As I followed Jesus by risking arrest, I met him in jail.
I met Jesus in the woman who shared her jacket with me when I was shivering.
I met Jesus in the woman who gave me a look of utmost gratitude when I offered to walk behind her in line to cover her because her pants ripped open exposing her bum when the police took her in.
I met Jesus in the woman who was arrested for crying too loudly and uncontrollably at her brothers hearing.
I met Jesus in the woman who called the cops to protect her from her ex-boyfriend; she got arrested, and he went free.
I met Jesus in the woman who was so inspired by the Poor Peoples Campaign and that we were there with her in jail; she kept asking for more stats. (like did you know that 51.9% of US children under the age of 18, that is 38,200,000 children, are poor or low income?

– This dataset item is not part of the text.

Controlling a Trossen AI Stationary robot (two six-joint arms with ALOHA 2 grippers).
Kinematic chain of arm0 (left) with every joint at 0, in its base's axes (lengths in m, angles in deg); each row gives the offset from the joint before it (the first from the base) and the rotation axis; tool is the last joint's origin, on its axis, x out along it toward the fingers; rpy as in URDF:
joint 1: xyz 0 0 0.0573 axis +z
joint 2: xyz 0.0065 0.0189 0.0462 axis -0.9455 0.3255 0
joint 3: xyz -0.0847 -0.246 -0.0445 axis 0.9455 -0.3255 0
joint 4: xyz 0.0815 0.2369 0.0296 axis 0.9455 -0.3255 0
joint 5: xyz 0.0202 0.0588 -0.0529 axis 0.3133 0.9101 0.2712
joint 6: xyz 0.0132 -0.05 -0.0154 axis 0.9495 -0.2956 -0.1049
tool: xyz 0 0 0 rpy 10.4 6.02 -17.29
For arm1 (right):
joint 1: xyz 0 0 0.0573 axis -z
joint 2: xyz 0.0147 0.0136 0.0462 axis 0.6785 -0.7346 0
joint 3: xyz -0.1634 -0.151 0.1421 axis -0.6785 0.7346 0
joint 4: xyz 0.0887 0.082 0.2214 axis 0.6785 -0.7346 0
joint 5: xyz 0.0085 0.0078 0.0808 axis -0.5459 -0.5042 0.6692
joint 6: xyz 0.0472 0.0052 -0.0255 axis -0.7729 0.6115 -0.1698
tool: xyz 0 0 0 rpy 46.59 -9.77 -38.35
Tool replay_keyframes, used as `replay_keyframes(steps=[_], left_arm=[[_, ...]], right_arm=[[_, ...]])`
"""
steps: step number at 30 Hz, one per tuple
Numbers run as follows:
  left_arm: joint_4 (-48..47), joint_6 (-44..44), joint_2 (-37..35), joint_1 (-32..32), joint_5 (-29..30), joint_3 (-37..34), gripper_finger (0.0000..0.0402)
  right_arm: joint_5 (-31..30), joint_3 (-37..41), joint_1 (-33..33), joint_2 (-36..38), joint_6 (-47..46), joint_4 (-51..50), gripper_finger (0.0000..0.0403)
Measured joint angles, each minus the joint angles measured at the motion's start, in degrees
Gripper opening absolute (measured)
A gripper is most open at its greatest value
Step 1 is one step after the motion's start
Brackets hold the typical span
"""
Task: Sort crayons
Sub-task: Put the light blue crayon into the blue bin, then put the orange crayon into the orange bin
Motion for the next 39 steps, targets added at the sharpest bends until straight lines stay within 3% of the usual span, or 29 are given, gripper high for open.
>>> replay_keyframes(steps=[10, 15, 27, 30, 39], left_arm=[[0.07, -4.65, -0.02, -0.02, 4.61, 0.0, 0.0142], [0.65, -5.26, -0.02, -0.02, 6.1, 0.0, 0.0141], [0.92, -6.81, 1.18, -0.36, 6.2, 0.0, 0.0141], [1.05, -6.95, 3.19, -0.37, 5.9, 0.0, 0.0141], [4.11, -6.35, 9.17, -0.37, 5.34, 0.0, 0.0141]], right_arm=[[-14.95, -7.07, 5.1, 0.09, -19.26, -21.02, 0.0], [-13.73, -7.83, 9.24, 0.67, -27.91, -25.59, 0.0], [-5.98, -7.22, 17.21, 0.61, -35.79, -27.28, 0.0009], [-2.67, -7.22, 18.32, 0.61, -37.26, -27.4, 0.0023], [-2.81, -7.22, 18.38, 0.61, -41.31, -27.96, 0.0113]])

Or did you know that 10, 002 people died in 2017 while waiting for the judge’s decision on their disability benefits application?).
I met Jesus in the woman who joined in when I initiated a game of 20-questions, leaving us laughing when we could not guess the word ‘deodorant’ even with the hint “I promise you, there is none of this in this cell.”
I met Jesus in the woman who named the violence of the system when she said “why does it feel like all the criminals are out there? And the victims in here?”
I met Jesus in all of the women who shared their stories and supported each other by listening to the intense pain they had gone through.
Those 14 hours in jail were intense, worldview shifting, hours. I was humbled, honored, helpless and hopeful. I joined the Poor People’s Campaign: A National Call for Moral Revival because I wanted to follow Jesus, and I was surprised to meet him in the putrid overcrowded jail cell.